Павел Михайлович думал о жене, обо всех, с кем свела его жизнь. Теперь печальное настроение жены нередко захватывало и его. Он не знал, сколько еще суждено им прожить. Чувствовал, что неудержимо бегущие дни все больше отнимают силы, и потому еще в сентябре, до своего отъезда за границу, составил новое большое подробное завещание. Как когда-то его отец, Павел Михайлович писал долго, стараясь ничего не упустить, никого не забыть. Всю жизнь беспокоился он о нуждах других, привык к этому и, конечно, ни на минуту не задавался мыслью, что завещание его еще одно свидетельство удивительной доброты, справедливости, всего того, что вкладывается в понятие высокого гуманизма. Обеспечив жену и своих детей, каждому из которых доставалось поровну, он поделил капитал от своего торгового дома между служащими магазина и конторы, в зависимости от количества проработанных ими лет, завещал суммы служащим и рабочим костромской фабрики, выделил деньги воспитательнице больного Миши, а в случае его смерти указывал долю его — 200 тысяч рублей — истратить на учреждение и содержание приюта для слабоумных. Оставлял деньги всем: прислуге, кучеру, садовнику, рабочим кухни, горничным… Особые суммы отказал Ермилову и Мудрогеленко. Огромные капиталы оставил для училища глухонемых, на ремонт галереи, на приобретение произведений искусства, на устройство дома для вдов и сирот русских художников. Определил деньги на стипендии в советы Московского университета, Московской консерватории, Коммерческого училища и других учебных заведений. Много еще всяких распоряжений написал. Словом, сделал для людей все, что мог. Случись неизбежное, общество тотчас получит то, что сумел он приобрести; деньги его не развеются по чьей-либо прихоти, а принесут пользу. Душа его была удовлетворена и спокойна.

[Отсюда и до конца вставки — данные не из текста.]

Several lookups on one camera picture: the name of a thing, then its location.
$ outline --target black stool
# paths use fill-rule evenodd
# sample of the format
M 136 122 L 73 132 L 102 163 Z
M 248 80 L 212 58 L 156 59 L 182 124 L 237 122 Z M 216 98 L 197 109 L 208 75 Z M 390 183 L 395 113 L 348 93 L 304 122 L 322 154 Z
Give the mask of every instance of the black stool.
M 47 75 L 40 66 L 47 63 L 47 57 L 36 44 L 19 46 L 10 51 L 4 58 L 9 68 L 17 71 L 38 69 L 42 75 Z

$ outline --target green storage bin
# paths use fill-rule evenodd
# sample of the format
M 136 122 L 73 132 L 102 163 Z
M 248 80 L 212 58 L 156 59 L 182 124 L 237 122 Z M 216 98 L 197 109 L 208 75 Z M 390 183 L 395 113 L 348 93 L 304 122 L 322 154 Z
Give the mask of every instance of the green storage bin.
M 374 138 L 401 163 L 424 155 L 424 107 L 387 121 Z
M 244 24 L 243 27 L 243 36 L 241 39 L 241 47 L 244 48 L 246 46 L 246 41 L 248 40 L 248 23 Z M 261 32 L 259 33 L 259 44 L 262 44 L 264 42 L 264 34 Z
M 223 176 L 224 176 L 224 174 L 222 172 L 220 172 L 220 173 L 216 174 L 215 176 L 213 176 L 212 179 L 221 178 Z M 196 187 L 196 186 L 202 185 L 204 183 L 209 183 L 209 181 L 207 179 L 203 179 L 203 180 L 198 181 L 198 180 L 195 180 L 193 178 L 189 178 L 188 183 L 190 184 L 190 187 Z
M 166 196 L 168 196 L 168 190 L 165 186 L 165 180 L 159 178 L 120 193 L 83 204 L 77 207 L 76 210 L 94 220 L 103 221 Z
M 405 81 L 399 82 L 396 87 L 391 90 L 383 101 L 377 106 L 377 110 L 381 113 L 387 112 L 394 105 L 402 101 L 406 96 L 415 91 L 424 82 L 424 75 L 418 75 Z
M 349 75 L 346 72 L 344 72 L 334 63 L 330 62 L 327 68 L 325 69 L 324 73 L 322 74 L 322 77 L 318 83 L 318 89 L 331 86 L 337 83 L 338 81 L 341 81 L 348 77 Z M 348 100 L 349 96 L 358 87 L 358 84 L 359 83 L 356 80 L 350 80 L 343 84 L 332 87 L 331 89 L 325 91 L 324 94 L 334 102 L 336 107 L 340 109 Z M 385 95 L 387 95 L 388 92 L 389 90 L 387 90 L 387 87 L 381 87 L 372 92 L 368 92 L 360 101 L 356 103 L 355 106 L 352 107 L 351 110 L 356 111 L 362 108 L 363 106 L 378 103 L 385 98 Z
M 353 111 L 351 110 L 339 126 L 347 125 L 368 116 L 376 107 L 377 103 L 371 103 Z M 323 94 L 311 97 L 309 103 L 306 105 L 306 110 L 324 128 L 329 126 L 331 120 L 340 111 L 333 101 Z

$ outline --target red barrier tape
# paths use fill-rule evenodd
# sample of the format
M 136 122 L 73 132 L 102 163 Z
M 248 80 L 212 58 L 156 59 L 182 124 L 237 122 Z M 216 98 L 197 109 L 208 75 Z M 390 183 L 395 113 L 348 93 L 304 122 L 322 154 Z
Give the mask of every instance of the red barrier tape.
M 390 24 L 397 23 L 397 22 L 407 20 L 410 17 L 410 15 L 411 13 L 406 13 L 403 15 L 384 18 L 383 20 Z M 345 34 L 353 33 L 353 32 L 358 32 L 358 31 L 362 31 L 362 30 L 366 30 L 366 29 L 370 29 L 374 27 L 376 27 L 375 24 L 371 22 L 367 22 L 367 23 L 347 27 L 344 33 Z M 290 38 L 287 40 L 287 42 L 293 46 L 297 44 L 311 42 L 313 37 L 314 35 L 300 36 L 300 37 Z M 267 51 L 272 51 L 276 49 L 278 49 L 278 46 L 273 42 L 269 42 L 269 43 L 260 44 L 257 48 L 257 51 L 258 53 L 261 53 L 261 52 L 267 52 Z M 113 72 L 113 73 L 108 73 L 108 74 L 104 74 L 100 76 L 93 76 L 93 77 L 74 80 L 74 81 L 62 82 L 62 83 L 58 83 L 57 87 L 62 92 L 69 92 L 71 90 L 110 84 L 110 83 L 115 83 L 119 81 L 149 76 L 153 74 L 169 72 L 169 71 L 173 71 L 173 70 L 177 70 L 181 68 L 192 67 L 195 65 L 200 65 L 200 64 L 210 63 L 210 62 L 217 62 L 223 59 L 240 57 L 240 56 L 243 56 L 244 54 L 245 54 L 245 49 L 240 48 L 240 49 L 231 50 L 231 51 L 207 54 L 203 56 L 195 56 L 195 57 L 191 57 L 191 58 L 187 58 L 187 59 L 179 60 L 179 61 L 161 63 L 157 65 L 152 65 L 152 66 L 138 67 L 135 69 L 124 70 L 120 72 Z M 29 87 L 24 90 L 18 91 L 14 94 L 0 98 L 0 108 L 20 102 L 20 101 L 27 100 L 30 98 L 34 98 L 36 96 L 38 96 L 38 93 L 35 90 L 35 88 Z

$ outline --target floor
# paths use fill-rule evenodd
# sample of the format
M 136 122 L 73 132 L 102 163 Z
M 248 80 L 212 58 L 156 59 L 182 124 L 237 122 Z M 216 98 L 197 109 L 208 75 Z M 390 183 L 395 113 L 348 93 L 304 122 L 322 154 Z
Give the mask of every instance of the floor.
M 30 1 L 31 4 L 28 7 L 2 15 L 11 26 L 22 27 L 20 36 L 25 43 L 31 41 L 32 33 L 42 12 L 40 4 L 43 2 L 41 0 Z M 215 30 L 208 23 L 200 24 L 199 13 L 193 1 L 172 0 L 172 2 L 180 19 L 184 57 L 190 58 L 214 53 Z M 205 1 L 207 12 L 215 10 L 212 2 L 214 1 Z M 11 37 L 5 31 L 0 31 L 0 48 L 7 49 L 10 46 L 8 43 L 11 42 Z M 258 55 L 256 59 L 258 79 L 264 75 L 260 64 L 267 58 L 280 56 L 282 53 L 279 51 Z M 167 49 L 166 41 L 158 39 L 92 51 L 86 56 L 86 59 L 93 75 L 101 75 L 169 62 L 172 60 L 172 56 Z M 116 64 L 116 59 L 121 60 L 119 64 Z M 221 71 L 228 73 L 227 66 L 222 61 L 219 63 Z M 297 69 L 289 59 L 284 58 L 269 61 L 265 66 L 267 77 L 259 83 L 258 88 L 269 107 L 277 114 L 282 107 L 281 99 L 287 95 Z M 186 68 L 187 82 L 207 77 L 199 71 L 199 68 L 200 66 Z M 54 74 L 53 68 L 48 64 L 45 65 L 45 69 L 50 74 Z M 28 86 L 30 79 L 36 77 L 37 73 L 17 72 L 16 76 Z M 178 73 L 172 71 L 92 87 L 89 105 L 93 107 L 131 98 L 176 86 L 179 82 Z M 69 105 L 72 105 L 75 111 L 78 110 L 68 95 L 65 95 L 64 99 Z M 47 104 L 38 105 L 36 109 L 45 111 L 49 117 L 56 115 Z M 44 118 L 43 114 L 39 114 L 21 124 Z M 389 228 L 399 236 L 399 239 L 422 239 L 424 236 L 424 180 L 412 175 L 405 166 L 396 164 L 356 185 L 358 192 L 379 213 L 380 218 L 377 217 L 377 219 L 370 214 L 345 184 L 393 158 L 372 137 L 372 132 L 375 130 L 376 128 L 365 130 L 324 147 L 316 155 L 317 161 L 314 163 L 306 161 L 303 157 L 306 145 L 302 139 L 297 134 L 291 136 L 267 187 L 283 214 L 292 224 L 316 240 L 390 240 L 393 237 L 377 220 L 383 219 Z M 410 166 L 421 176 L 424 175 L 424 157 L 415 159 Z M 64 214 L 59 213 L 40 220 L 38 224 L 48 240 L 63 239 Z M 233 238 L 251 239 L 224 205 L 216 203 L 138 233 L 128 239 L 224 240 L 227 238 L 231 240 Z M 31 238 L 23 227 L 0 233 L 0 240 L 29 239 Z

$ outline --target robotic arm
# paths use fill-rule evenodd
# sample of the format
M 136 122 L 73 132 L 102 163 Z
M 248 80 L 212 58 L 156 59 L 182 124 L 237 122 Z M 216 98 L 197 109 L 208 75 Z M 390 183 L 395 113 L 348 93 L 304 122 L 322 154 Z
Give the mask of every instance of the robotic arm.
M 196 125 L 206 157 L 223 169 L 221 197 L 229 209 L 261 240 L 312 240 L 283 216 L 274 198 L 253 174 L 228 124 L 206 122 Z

Ноябрь сменился декабрем. Нынче на календаре значилось пятнадцатое. Павел Михайлович писал Вере Николаевне: «Поздравляю тебя, милая, дорогая голубушка, с новорожденным — именинником, дай Бог нам еще долго жить вместе и радоваться на потомство наше. Сегодня мне 64 года, хороший возраст, а духом я себя чувствую так же, как чувствовал и в 18 лет!»

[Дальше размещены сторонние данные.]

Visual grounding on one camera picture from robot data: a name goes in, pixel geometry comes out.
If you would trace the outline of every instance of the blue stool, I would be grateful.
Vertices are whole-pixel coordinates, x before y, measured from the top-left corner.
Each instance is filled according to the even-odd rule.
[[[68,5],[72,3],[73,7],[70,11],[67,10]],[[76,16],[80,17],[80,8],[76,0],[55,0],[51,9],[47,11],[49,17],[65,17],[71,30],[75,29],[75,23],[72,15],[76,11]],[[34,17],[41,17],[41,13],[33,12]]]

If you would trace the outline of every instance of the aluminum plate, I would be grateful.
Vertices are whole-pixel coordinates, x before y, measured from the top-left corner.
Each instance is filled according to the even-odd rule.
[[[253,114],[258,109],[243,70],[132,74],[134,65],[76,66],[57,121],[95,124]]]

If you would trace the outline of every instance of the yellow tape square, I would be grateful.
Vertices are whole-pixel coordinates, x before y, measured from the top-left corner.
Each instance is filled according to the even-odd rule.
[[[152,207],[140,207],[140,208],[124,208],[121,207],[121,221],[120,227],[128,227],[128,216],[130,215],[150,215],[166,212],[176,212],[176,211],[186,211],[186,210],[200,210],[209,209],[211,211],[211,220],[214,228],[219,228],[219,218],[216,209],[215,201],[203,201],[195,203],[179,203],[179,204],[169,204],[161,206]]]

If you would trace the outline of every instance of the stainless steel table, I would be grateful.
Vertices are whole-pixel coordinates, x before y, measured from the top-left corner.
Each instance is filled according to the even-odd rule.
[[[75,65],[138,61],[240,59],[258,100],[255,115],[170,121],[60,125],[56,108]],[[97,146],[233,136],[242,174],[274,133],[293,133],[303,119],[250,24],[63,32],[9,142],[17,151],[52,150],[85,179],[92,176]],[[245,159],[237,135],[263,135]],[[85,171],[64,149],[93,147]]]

Это действительно было так. Правда, болезнь все чаще выбивала его из привычного ритма. Но лишь только силы восстанавливались, он становился прежним — неутомимым, страстным, любознательным. С обычной энергией отдавался главному делу — галерее. Как и раньше, молчаливый, еще более исхудавший и неприметный на вид, появлялся он на всех выставках, подолгу простаивал перед полотнами, кружил одиноко по залам, к некоторым картинам подходил по нескольку раз и словно совершал перед ними какой-то медленный ритуальный танец: то приближался, то отходил, то сбоку на них заглядывался. Ни слова не промолвит, не изменит выражения лица и вновь движется по залам, сосредоточенный, независимый.